Putting a System in Place

The more stringent demands of PSD2 in particular are however, really focusing minds across the sector and making many realise that they will have to take more urgent action to ensure that their infrastructure, systems and data are really fit for purpose.

To do this they need a unified data platform open enough to integrate any number of legacy systems and silos, reaching out to disparate databases, bringing the information back into one place and making sense of it. This platform should be able to handle massive volumes of data, to easily scale up when these grow further and to absorb data from real-time activity, transactional activity and from document databases. That’s particularly important now with the new environment supported by PSD2 meaning that a whole host of new third-party providers will be looking to access information, pushing up overall volumes, and especially transactional volumes, still further.

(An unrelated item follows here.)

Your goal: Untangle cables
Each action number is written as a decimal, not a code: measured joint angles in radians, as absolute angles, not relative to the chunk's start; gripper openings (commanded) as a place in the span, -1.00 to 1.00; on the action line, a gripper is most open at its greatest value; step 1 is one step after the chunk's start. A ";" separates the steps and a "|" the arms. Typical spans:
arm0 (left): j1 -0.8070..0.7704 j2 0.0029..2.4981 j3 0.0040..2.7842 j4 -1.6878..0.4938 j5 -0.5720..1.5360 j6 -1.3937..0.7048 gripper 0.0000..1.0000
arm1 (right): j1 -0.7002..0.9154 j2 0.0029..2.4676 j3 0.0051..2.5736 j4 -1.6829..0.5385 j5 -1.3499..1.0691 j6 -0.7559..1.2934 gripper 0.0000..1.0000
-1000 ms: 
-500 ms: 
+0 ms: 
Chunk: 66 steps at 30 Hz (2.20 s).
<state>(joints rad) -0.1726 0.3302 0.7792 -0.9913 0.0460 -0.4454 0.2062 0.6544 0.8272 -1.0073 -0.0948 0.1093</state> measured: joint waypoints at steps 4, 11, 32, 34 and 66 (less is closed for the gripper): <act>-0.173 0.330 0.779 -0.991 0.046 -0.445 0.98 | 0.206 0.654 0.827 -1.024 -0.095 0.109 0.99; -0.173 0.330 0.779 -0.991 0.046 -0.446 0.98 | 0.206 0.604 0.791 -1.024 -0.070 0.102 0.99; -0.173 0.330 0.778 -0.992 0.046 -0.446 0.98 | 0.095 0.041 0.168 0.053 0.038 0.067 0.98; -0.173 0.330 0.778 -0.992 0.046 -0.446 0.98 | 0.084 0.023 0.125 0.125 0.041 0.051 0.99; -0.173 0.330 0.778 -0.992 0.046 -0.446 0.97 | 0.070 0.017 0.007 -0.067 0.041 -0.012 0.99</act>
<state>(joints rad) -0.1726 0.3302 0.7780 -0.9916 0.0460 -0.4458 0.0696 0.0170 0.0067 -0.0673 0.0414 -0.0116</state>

There’s more too; the platform must also have the agility to separate out the data needed. It must enable data to be interrogated even if is in large data sets to enable the bank to comply with regulatory requirements such as answering unplanned, ad hoc questions from the regulators.

Another key advantage of making a significant investment in this kind of technology is that it will take the bank far beyond compliance with PSD2. However, this kind of investment also offers organisations an opportunity to further future proof themselves, moving beyond compliance more generally.

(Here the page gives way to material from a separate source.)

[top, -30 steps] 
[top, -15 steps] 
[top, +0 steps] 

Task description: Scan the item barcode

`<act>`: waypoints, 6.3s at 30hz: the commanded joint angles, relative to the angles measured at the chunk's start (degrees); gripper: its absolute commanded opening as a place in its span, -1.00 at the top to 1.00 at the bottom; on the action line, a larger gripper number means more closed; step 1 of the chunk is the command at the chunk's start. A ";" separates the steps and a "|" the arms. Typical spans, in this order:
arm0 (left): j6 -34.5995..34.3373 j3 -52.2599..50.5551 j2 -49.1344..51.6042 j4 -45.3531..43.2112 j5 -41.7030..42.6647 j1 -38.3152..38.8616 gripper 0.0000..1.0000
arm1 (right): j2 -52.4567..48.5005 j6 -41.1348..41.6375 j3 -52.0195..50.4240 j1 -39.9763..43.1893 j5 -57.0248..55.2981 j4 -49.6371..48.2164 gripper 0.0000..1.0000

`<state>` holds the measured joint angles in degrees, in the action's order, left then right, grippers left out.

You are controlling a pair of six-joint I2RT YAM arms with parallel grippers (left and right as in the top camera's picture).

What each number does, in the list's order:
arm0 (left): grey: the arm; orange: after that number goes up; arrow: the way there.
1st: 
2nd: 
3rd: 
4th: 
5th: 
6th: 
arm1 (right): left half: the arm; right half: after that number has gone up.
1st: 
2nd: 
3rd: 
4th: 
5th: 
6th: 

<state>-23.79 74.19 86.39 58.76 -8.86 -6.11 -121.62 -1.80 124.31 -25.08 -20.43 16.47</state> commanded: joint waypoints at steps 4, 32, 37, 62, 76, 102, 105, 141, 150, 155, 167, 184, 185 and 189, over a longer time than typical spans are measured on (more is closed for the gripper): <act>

Banks will now have a secure, panoramic view of disparate data which can be used for distributed big data processing, predictive and real-time analytics and machine learning. Real-time and batch data can be analysed simultaneously at scale, allowing developers to embed analytic processing into business processes and transactional applications, enabling programmatic decisions based on real-time analysis.

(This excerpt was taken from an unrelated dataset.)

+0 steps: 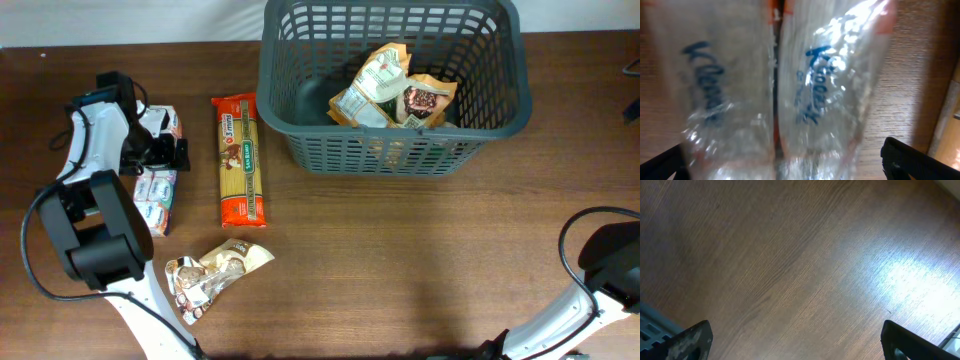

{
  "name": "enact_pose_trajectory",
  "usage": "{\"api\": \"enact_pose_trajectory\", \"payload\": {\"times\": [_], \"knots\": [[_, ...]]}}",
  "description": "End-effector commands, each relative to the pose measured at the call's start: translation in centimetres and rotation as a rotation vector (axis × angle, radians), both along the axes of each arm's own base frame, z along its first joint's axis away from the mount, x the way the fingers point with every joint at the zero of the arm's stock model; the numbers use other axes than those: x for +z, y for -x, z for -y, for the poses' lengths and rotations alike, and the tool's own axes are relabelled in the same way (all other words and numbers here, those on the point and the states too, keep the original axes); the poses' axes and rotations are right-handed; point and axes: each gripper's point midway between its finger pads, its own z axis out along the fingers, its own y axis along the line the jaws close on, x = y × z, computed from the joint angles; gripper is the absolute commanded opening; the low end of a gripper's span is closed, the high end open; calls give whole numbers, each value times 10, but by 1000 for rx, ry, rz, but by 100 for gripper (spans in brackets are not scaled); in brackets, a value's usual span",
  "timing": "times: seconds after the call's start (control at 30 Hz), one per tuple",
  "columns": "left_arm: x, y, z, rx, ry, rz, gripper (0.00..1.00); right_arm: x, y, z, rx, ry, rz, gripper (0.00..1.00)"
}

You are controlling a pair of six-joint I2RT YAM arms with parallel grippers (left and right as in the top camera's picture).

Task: Pack container
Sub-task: 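Close the left gripper on the tissue packs and lift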

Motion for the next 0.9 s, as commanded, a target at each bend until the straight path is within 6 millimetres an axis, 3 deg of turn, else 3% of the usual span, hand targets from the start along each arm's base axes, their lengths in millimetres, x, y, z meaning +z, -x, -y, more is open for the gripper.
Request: {"api": "enact_pose_trajectory", "payload": {"times": [0.0,0.87], "knots": [[-3,-4,3,-22,18,12,99,4,2,-1,-9,7,5,99],[-5,-2,-5,-9,-31,-3,99,4,2,-1,-8,6,6,99]]}}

However, if PSD2 turns out as disruptive as some industry commentators predict, banks are also going to be challenged by new market entrants as well as the regulators. Upgrading their data platform in this way will help them become more agile and innovative, as well as provide the insight to drive the development of new, highly-targeted propositions for customers.

The more they are storing on legacy systems, the more they are going to need this updated platform. Choosing the right one could serve a valuable dual purpose, providing the right tools to ensure compliance – and to see off the competition. Only then can they turn the crisis into a real revolution.

Looking Forward

Banks should not despair of course at the scale of the challenge they face in achieving PSD2 compliance, however daunting it might appear to them. Penalties are likely to be left to the regulator’s discretion. It is unlikely that they will impose significant fines if they feel the bank is making a serious effort to achieve compliance. The likelihood is that if they feel the bank is on the right path, they will instead offer them their support in trying to get where they need to be as part of an ongoing process of assessment. PSD2 represents such a significant change for the whole banking industry that it is appropriate for the regulators to take a measured approach to its implementation and rollout.

Banks should ultimately be quite clear about the direction of travel though. PSD2 is here and it heralds a new era of open banking. Banks need to start to release their data in a secure standardised form to enable it to be more easily shared with authorised third-party providers. To do this, as we have seen, they will need to put in place far more flexible, agile and well-integrated systems infrastructures that can manage vast volumes of data and also support high-speed and high-performance analytics. The future of banking is changing all the time. Traditional banks may not exist in their current form in a decade or two. However, the more forward-thinking among them will see PSD2 not just as a threat but also an opportunity to adapt to the new landscape and start using APIs as a driver of innovative services.

To navigate the future wave of regulatory disruption and give themselves the best chance of surviving and thriving in the future, they need to ensure they are taking steps today to ensure they are adapting their whole approach and putting in the place the right systems and solutions to make success much more likely in the future.